◆ EXERCISE BRIEF
Would you return every entry, exactly as it is written?
▼▼▼
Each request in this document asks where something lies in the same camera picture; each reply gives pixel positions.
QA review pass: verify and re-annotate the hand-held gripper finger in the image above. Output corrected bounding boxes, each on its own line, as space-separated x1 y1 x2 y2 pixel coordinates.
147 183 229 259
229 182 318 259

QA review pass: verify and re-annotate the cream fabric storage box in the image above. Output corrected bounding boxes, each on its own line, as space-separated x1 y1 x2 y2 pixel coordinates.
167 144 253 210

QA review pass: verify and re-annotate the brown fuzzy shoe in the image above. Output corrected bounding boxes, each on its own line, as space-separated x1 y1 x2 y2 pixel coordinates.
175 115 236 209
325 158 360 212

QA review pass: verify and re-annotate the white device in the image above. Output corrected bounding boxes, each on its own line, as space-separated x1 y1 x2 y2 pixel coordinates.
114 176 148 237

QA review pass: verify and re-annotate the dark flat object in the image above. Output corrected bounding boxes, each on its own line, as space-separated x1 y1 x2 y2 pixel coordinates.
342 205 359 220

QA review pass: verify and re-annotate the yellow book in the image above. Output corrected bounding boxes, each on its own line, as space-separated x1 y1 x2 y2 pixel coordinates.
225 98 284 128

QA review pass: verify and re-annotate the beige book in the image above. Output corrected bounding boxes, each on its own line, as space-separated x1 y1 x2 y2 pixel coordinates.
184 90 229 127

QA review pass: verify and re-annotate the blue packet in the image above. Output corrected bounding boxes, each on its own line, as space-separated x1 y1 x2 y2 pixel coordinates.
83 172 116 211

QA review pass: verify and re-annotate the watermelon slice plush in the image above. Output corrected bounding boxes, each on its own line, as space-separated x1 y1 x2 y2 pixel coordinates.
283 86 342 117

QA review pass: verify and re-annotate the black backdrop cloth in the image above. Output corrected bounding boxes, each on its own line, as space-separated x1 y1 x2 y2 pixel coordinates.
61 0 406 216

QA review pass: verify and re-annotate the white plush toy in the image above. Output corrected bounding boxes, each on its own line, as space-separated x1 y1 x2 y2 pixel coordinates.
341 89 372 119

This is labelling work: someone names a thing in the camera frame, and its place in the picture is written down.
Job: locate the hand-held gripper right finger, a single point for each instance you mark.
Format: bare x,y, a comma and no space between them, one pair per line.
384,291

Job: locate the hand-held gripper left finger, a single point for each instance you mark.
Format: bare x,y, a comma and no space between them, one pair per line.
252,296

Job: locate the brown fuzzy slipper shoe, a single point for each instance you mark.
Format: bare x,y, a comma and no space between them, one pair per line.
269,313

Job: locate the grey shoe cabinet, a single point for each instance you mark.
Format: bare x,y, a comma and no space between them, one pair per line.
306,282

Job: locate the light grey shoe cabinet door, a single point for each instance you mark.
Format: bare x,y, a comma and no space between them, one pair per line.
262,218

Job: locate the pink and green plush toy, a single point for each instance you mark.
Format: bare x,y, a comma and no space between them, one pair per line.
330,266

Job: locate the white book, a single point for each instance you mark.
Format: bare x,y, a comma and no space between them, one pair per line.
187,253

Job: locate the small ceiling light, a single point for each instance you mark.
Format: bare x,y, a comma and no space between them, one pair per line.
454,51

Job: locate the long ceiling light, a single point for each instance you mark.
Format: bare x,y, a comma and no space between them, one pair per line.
▲▲▲
◆ FINISHED EXERCISE
Each request in this document asks where something lies in the same camera picture; each reply gives pixel positions.
QA review pass: verify and re-annotate the hand-held gripper finger in the image above. Output corrected bounding boxes, each on its own line, as space-separated x1 y1 x2 y2 pixel coordinates.
147 183 229 259
229 182 318 259

QA review pass: verify and re-annotate the cream fabric storage box in the image above. Output corrected bounding boxes, each on its own line, as space-separated x1 y1 x2 y2 pixel coordinates.
167 144 253 210

QA review pass: verify and re-annotate the brown fuzzy shoe in the image above. Output corrected bounding boxes, each on its own line, as space-separated x1 y1 x2 y2 pixel coordinates.
175 115 236 209
325 158 360 212

QA review pass: verify and re-annotate the white device in the image above. Output corrected bounding boxes, each on its own line, as space-separated x1 y1 x2 y2 pixel coordinates.
114 176 148 237

QA review pass: verify and re-annotate the dark flat object in the image above. Output corrected bounding boxes, each on its own line, as space-separated x1 y1 x2 y2 pixel coordinates.
342 205 359 220

QA review pass: verify and re-annotate the yellow book in the image above. Output corrected bounding boxes, each on its own line, as space-separated x1 y1 x2 y2 pixel coordinates.
225 98 284 128

QA review pass: verify and re-annotate the beige book in the image above. Output corrected bounding boxes, each on its own line, as space-separated x1 y1 x2 y2 pixel coordinates.
184 90 229 127

QA review pass: verify and re-annotate the blue packet in the image above. Output corrected bounding boxes, each on its own line, as space-separated x1 y1 x2 y2 pixel coordinates.
83 172 116 211

QA review pass: verify and re-annotate the watermelon slice plush in the image above. Output corrected bounding boxes, each on its own line, as space-separated x1 y1 x2 y2 pixel coordinates.
283 86 342 117

QA review pass: verify and re-annotate the black backdrop cloth in the image above. Output corrected bounding boxes, each on its own line, as space-separated x1 y1 x2 y2 pixel coordinates.
61 0 406 216

QA review pass: verify and re-annotate the white plush toy in the image above. Output corrected bounding boxes, each on its own line, as space-separated x1 y1 x2 y2 pixel coordinates.
341 89 372 119

This is labelling work: someone names a thing in the camera frame, and its place in the picture is written down.
Job: locate the hand-held gripper right finger, a single point for each instance you mark.
Format: bare x,y, a comma and no space between them, one pair per line.
384,291

Job: locate the hand-held gripper left finger, a single point for each instance you mark.
Format: bare x,y, a comma and no space between them, one pair per line.
252,296

Job: locate the brown fuzzy slipper shoe, a single point for each instance you mark.
Format: bare x,y, a comma and no space between them, one pair per line.
269,313

Job: locate the grey shoe cabinet, a single point for each instance you mark.
Format: bare x,y, a comma and no space between them, one pair per line.
306,282

Job: locate the light grey shoe cabinet door, a single point for each instance you mark.
Format: bare x,y, a comma and no space between them, one pair per line.
262,218

Job: locate the pink and green plush toy, a single point for each instance you mark.
Format: bare x,y, a comma and no space between them, one pair per line.
330,266

Job: locate the white book, a single point for each instance you mark.
Format: bare x,y, a comma and no space between them, one pair per line.
187,253

Job: locate the small ceiling light, a single point for each instance you mark.
Format: bare x,y, a comma and no space between them, one pair per line.
454,51

Job: locate the long ceiling light, a single point for each instance you mark.
Format: bare x,y, a comma and no space between them, one pair per line.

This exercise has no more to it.